By Easter Sunday, three weeks later, Michael’s tumor was
obstructing the esophagus to such an extent, that he agreed to
have surgery the following week for insertion of a feeding tube
into his stomach. The expectation was that proper nutrition, made
easier with the feeding tube, would help to keep his red and white
blood cell count up and his immunities strong, enabling him to
continue chemotherapy and begin radiation therapy.
Unfortunately,
those expectations were never realized. The esophageal tumor grew,
the spots on the liver multiplied, and enormous amounts of his
medical care centered not only on the cancer, but on keeping the
feeding tube from compounding the complexities of the metastasized
cancer. Michael spent most of the month of May in the hospital
too sick to receive more than a couple chemotherapy treatments.

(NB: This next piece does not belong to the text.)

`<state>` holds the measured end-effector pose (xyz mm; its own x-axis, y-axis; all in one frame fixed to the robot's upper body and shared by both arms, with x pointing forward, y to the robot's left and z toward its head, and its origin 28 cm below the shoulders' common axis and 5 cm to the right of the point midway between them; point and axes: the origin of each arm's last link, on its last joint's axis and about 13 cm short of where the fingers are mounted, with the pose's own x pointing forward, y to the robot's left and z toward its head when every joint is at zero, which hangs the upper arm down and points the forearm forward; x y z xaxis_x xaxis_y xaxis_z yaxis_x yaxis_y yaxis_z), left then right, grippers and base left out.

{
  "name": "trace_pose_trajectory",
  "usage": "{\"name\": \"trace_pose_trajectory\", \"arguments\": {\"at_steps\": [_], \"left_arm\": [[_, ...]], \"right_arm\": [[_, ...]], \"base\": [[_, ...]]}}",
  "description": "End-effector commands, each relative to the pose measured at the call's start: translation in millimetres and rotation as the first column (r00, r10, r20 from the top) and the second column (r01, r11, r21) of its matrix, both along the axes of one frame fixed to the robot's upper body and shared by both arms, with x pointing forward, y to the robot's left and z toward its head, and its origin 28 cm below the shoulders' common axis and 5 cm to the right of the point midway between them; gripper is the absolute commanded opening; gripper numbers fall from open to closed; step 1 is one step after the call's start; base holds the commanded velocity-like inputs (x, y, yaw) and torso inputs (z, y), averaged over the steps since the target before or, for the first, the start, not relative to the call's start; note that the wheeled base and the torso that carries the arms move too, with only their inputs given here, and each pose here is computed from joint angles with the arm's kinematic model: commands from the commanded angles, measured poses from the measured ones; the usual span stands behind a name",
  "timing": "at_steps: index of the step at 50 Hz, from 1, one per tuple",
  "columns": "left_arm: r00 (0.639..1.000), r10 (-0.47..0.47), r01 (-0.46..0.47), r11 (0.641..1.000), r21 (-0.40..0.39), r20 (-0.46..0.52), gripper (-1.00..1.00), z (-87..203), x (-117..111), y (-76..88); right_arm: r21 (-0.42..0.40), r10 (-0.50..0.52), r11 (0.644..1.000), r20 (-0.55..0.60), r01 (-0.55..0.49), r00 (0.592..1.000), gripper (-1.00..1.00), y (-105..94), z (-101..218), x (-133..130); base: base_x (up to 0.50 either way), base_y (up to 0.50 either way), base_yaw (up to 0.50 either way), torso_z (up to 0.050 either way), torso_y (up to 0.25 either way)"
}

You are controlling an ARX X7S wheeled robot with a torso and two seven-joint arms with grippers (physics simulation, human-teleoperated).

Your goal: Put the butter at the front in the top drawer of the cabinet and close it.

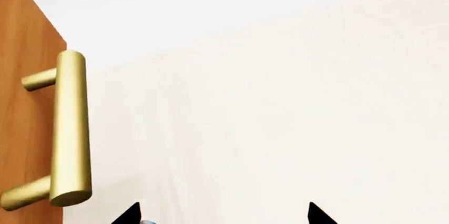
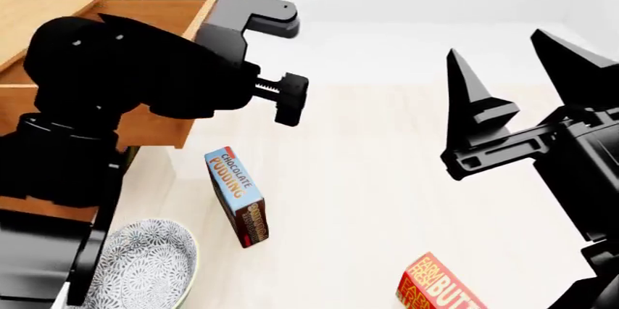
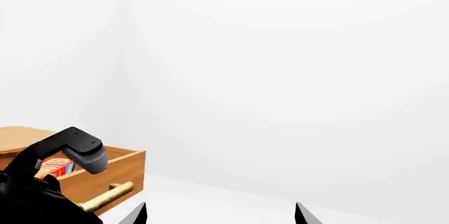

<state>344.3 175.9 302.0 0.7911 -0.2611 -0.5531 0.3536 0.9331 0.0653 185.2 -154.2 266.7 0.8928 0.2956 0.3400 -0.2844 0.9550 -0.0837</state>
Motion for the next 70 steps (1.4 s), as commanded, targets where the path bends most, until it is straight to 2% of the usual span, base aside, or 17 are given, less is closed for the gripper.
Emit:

He was brought home on May 31 and died the following day surrounded
by his loved ones.
All
who knew Michael have wondered how a person with such a healthy
lifestyle could be stricken with such a deadly cancer with so
little warning. In putting together the pieces, it has become
clear that Michael had been living with gastroesophageal reflux
disorder (GERD) for some time, possibly a few years, before Michael
was diagnosed and treated. Prior to obtaining a prescription for
GERD in the fall of 2006, Michael had been treating his symptoms
with TUMS, not realizing that his problem went beyond the discomfort
of “acid indigestion”. The diagnosis of GERD was made
by his physician based upon his symptoms. An endoscopy, which
revealed the extent of damage to the esophagus, was not performed
until he complained of difficulty swallowing in March 2007.
Michael’s
story represents the stories of thousands of others who die each
year following a diagnosis of esophageal cancer. The symptoms
of this disease are so subtle and often go unnoticed until the
cancer is in an advanced stage.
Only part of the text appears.